Warned by their dreams of such absurd situations of which they are not conscious, students of dreams can revise their attitudes to members of the family circle. Knowing that certain complexes of a childish character are prejudicing them against some one they can effect a readjustment in their relation to that person.
Dreams not only tell us what we unconsciously think but how we think. The more normal and independent we are, the more obvious our forms of wish-fulfilment are likely to be. Complicated, symbolic dreams should therefore be characteristic of repressed, pent up personalities.
The man with a mother fixation who simply relies upon his mother in dream emergencies is undoubtedly of a less assertive and less carnal type than the one who has the typical Oedipus dream of incest with his mother. The man who either kills his father or attends his father's funeral in a dream is very different in his make up from the man who places him in the back seat of an automobile and orders him about.
Also a knowledge, however superficial, of the most common dream symbols may prevent us from worrying about certain dreams of a primitive and childish type, such as the Oedipus dreams.
The man who commits incest or kills his father in dream is not by any means abnormal or perverse and should not consider himself as such. He is simply expressing in a very crude way his affection for one parent and his indifference to the other.

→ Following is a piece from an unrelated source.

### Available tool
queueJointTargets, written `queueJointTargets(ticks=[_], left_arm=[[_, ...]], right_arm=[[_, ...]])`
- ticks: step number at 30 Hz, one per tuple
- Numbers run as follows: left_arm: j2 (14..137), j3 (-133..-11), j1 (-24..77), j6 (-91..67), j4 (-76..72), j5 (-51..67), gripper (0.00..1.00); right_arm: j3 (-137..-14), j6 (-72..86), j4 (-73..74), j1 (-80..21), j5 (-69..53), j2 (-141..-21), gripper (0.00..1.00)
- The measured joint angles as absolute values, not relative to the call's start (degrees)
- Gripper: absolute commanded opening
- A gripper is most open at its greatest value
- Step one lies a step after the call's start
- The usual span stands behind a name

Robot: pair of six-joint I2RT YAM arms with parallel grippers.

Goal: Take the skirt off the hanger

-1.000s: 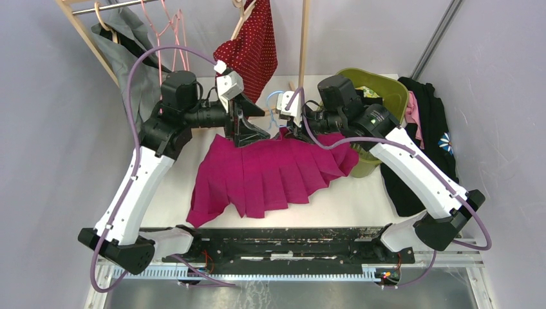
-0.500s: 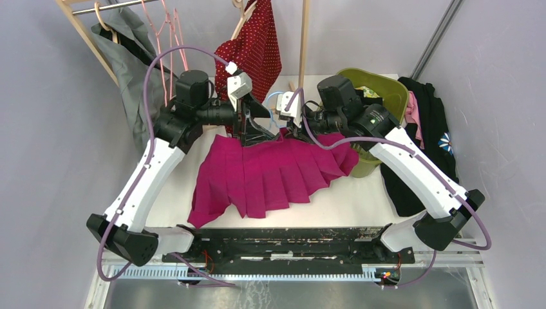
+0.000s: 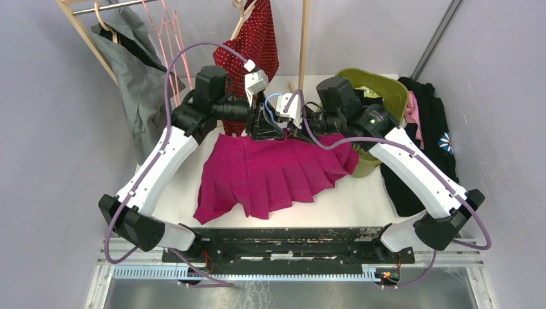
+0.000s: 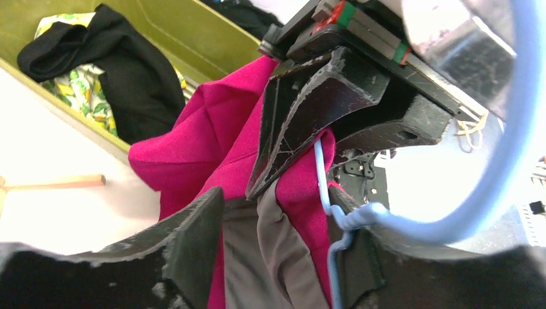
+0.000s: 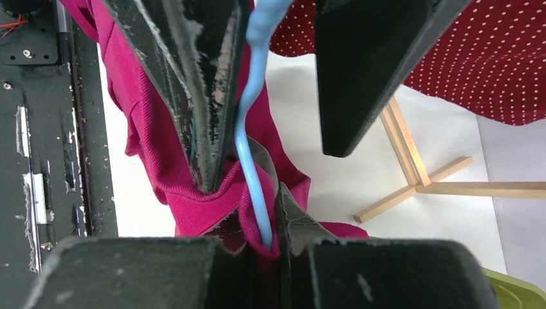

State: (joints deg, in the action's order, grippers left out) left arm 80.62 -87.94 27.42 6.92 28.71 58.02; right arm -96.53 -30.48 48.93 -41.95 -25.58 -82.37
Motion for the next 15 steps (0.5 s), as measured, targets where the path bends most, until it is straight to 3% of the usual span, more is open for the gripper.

The young mother who dreams of the death of her children may be simply hankering for a little more freedom from household cares and expressing it in the archaic fashion which our unconscious often affects.
Dream murderers, however, can save themselves from further dream guilt by acquiring insight into the meaning of their sleeping fancies.
Our unconscious dominates our thinking by our leave only. When we set to work to watch our un-conscious it is soon shorn of its harmful power and can become a great power for constructive work.
For almost every one of the cravings revealed by dreams there is some form of positive satisfaction. When we seek that satisfaction normally our dream work no longer gives it to us in an abnormal form.
Nietzsche spoke truly when he said that we must not seek to dodge the responsibility for our dreams, for nothing, he adds, is more completely the work of our "mind."